金利を持たない資産である金は、実質金利に反比例して動くとされるが、当然のように最高値を更新している。通貨価値の下落が期待インフレ率を押し上げ、金のみならず、経済資源でもある銀、銅までも押し上げている。

基軸通貨ドルの信認

金価格の大幅な上昇、足元のドル安の流れを受けて、「ドルの信認」に疑義を向ける動きがある。中国の台頭と相まって覇権国の交代論議と結び付ける見方もあるように思う。しかしながら覇権国であった英国から米国への交代と基軸通貨であったポンドからドルへの交代には長い時間が空いた。米国がアメリカファーストを優先し、世界的なプレゼンスを今後も低下させたとしても、世界最強の軍事力に裏打ちされたドルという通貨は、そう簡単には基軸通貨の座を明け渡すことはないだろう。

中国の人民元は資本規制があり、SWIFTに相当する決済システムもない。時期早々というべきだろう。

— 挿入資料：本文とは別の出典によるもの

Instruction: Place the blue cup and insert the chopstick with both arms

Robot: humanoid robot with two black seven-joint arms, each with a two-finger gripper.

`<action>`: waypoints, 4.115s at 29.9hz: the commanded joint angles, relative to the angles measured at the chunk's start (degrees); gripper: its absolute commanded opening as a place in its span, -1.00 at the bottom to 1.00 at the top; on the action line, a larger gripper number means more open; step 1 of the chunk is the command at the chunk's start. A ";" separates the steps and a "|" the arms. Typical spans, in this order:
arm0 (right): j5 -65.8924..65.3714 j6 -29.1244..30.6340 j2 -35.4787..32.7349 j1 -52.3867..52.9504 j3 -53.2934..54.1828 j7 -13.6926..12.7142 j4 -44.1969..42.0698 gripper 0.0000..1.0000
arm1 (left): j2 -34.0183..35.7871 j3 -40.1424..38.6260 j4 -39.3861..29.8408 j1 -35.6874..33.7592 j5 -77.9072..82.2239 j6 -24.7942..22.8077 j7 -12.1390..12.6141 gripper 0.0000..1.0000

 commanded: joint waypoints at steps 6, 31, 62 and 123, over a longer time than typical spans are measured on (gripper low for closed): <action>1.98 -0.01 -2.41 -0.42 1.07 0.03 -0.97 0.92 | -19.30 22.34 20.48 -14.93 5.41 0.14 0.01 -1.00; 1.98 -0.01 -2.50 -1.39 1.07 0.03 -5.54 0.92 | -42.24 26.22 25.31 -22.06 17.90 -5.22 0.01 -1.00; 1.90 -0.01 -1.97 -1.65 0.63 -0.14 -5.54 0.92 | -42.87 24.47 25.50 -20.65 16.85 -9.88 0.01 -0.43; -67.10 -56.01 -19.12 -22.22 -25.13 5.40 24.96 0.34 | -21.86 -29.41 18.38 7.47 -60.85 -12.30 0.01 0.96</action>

しかしながら通貨の信認とは別に、ドル安が続く可能性はある。FRBは前回のFOMC(米連邦公開市場委員会)で、「少なくとも2022年までは利上げをしない」と表明している。次回の会合(9月)においても、フォワードガイダンスを変更し、2%超のインフレ率を許容するとの観測もでている。このことは「実質金利のマイナスが当面維持される」ということを意味し、ドル安、金価格高騰を支援することになるだろう。また米国政府の経済対策である失業給付上乗せ(なんと週600ドル!)の失効に代わる追加策についても、議会でもめてはいるものの、いずれ出てくるものと思われる。この財政支出に対するFRBによる国債買い入れを通じて、市中にドルが供給されることもドル安を助長するかもしれない。当面は、ドル安+金価格上昇の流れは維持されるとみている。

コロナ後の世界経済と資本市場

より長期的な視点に立てば、日米欧の「お金のバラマキ+中央銀行の国債買い入れ=財政ファイナンス」は、いつまでも続けることはできない。なぜならコロナはいつか収まるからだ。有効な治療薬、ワクチン、人々の慣れがそうさせるかもしれない。コロナによる経済対策というお題目なしでは、この財政ファイナンスは信認されないだろう。

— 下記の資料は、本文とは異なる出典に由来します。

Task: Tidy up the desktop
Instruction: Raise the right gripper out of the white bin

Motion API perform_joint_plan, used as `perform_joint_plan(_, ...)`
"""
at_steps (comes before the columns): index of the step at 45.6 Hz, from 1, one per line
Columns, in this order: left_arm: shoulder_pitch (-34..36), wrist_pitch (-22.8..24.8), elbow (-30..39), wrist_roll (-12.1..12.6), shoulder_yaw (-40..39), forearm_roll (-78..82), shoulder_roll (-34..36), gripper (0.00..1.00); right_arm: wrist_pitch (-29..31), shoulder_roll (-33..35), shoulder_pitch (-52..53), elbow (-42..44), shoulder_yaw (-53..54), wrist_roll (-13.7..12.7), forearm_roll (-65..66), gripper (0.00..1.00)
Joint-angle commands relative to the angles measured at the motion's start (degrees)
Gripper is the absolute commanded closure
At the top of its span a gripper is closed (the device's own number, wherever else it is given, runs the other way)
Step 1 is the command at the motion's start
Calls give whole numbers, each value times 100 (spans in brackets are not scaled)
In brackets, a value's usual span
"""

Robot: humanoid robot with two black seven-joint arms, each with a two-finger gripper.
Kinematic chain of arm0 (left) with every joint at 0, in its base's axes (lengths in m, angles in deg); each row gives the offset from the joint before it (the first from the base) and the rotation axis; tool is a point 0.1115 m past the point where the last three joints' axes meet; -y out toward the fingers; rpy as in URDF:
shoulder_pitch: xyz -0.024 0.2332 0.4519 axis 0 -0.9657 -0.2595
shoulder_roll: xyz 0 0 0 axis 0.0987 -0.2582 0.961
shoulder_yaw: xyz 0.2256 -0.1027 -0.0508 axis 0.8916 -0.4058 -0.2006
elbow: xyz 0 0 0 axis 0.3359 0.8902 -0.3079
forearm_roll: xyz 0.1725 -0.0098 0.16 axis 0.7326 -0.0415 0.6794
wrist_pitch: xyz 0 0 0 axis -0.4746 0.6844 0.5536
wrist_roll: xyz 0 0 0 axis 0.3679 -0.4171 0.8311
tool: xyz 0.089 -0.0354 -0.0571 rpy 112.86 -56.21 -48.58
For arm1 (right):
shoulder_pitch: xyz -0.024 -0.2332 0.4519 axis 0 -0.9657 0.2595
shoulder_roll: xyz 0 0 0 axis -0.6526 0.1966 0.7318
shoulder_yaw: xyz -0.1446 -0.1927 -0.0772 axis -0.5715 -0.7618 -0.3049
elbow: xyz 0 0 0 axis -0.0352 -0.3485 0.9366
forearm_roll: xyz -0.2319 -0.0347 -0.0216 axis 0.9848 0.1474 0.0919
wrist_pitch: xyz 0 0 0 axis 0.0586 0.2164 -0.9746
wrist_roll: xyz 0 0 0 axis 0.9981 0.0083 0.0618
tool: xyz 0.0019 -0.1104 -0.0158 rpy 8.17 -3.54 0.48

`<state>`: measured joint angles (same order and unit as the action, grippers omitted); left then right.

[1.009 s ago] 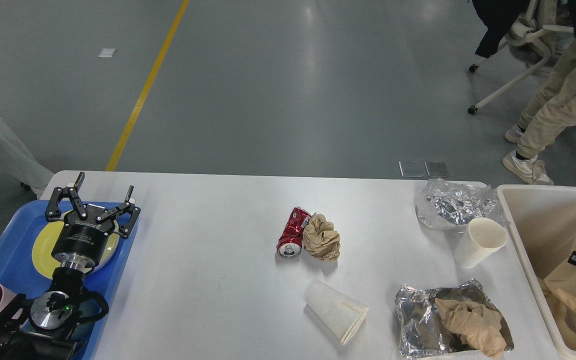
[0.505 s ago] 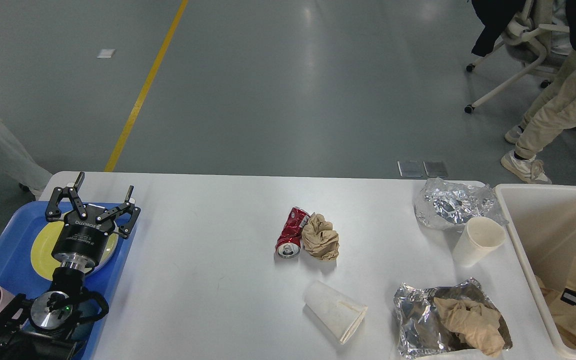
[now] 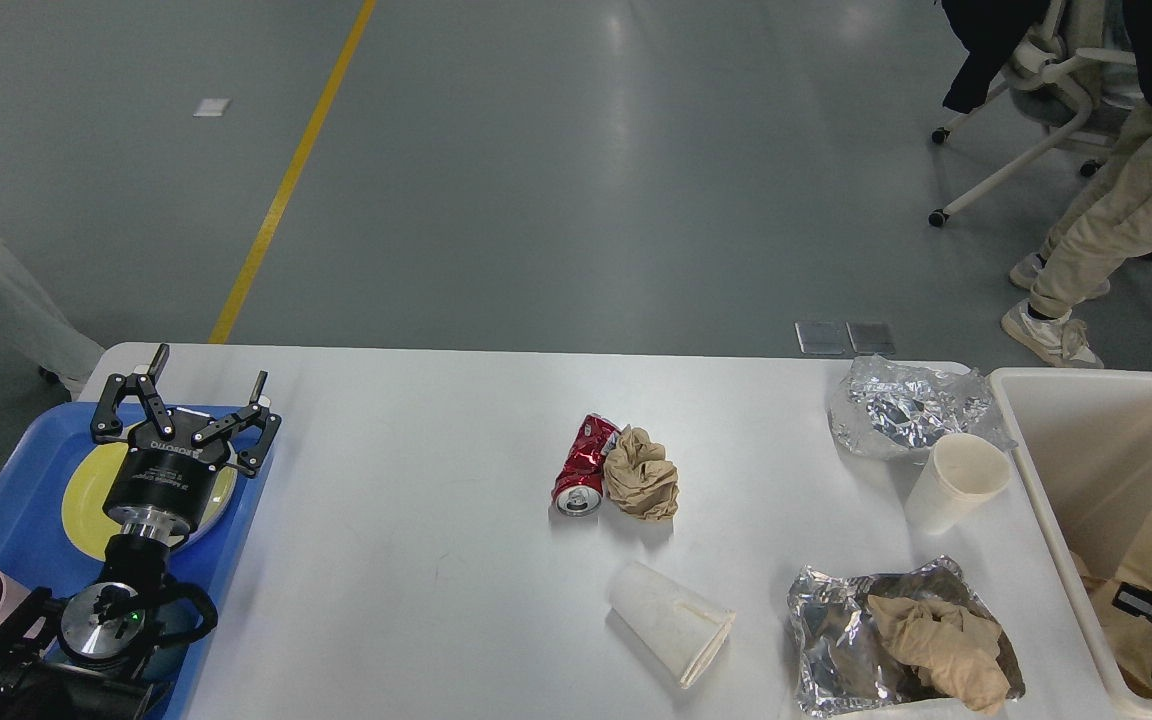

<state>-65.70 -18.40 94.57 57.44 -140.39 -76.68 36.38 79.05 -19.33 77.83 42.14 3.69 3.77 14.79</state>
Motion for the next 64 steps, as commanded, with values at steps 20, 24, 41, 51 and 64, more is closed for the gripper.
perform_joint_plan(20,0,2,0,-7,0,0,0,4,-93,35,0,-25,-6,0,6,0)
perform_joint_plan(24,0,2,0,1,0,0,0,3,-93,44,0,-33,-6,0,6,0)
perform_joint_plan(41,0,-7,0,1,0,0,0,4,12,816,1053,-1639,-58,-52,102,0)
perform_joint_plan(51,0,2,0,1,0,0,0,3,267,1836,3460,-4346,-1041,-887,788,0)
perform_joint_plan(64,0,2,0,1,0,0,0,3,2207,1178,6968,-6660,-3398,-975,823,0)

だがバラマキ政策に味を占めた政治家(有権者)が簡単に緊縮に向かうとも思えない。結果的に中央銀行も財政を支援するために国債の買い入れを継続させるしかできず、財政規律への信認は失われ、通貨は価値を下げざるを得ない。

通貨価値の下落=物価の上昇なのでインフレ抑制のための金利上昇が起こる可能性が高い。最悪のシナリオだがもっとも蓋然性が高いように思える。

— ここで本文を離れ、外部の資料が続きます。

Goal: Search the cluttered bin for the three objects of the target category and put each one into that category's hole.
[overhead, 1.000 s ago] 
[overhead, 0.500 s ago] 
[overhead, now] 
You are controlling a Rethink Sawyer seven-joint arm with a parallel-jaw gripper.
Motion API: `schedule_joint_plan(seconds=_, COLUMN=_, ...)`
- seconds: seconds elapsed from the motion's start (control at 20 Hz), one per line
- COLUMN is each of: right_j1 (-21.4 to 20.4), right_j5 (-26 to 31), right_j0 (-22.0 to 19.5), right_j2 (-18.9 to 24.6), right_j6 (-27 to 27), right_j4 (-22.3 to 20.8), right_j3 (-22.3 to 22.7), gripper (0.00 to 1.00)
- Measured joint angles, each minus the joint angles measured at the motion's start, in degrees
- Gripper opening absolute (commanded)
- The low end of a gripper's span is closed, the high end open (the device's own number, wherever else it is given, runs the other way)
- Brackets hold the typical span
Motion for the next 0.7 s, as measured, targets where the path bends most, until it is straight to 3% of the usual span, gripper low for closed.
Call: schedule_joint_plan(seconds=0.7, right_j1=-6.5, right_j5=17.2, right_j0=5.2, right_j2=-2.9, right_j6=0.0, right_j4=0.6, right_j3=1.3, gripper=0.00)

その時には、リスク資産の暴落を伴うが、その想定は現時点では早いだろう。コロナショックが継続している間は、「通貨価値の減価+インフレ」のシナリオをメインとしつつ、この流れが調整したところでポジションを増やすこととしたい。コロナワクチンの完成時には、むしろそれまで上がってきたリスク資産の下落に見舞われるかもしれない。